An underwater exposé in British Columbia, Canada, has revealed that improper salmon farming techniques are releasing huge clouds of "bloodwater" into Clayoquot Sound and Discovery Passage.
Tavish Campbell, an amateur diver and filmmaker, discovered that the Atlantic salmon processing plant near his home was piping waste water filled with blood and fish gore directly back into the ecosystem.
On several dives in April, June and October this year, he and his friends discovered that Brown's Bay Packing Company's effluent pipes were dumping potentially contaminated waste into the natural habitat of the salmon.
Effluent, or waste water, is usually water that farm-raised fish have been kept in. It's pumped back into the water to be circulated back through the water cycle, but it's not supposed to contain clouds of bright red blood and fish scales.
Campbell sent a sample of the blood to Atlantic Veterinary College in Prince Edward Island. Scientists discovered that it was infected with Piscine Reovirus, a blood borne virus that can devastate a salmon population — sometimes reducing it by as much as 20 percent. CTV News reports the virus can spawn "potentially dangerous" effects for marine life.

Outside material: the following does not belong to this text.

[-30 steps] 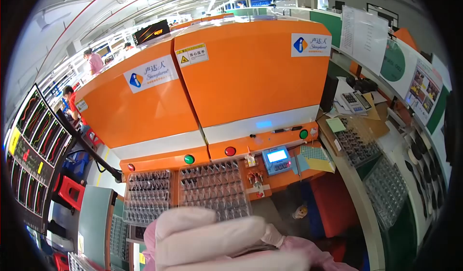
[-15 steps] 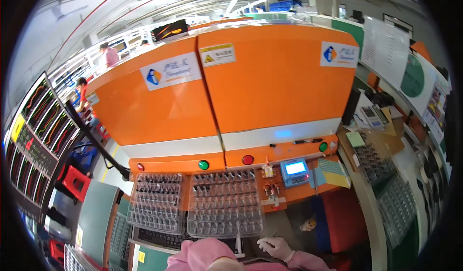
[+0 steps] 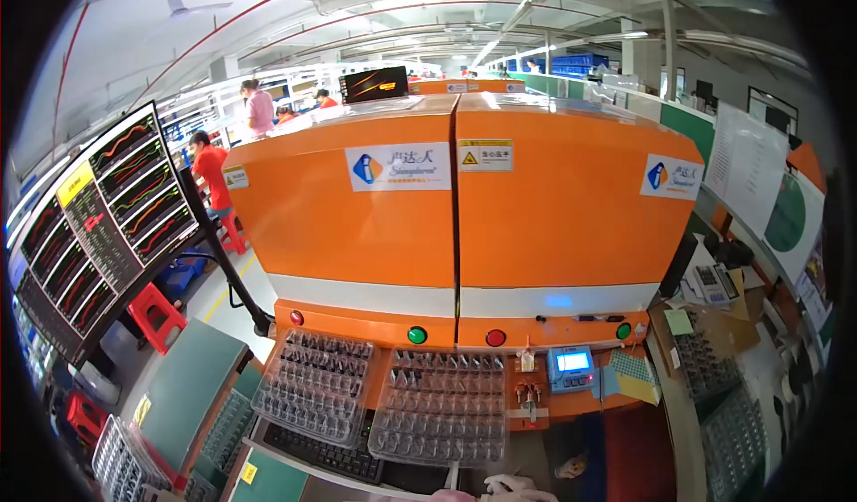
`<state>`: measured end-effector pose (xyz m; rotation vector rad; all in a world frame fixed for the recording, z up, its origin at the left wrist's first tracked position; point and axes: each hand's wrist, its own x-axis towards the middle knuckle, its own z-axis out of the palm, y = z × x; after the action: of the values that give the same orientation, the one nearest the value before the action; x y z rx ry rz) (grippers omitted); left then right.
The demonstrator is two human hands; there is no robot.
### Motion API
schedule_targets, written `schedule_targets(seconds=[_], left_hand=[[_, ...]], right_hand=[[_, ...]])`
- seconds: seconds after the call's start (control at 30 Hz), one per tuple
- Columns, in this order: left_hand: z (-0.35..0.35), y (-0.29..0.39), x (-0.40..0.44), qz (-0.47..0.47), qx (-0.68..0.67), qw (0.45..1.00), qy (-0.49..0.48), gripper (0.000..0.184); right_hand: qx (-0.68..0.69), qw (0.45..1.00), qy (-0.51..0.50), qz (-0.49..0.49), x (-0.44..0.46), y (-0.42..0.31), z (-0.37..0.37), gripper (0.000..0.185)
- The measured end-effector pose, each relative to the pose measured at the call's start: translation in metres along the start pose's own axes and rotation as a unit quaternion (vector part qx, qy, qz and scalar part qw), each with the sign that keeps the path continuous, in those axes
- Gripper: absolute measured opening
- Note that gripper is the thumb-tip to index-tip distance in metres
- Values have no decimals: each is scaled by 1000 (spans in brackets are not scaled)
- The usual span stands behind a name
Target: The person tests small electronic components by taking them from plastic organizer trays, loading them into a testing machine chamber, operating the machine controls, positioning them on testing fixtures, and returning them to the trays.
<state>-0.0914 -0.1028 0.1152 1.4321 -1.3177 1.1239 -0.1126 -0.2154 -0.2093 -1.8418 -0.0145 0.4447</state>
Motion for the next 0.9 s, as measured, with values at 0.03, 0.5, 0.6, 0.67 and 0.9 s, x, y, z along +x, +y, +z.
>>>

"This current is going to disperse this stuff all over," Campbell told CTV News. "It is insanity dumping this effluent right into the salmon migration corridor."
There are many more efficient ways to dispose of waste like this. Campbell points out in his short documentary video that Norway holds companies to high standards when it comes to disinfecting fish farm waste because of the research linking it to disease outbreaks. Other places even turn the waste into fertilizer.
In October, the British Columbia government announced that it's going to review the science and practices surrounding fish farming, to see where improvements can be made.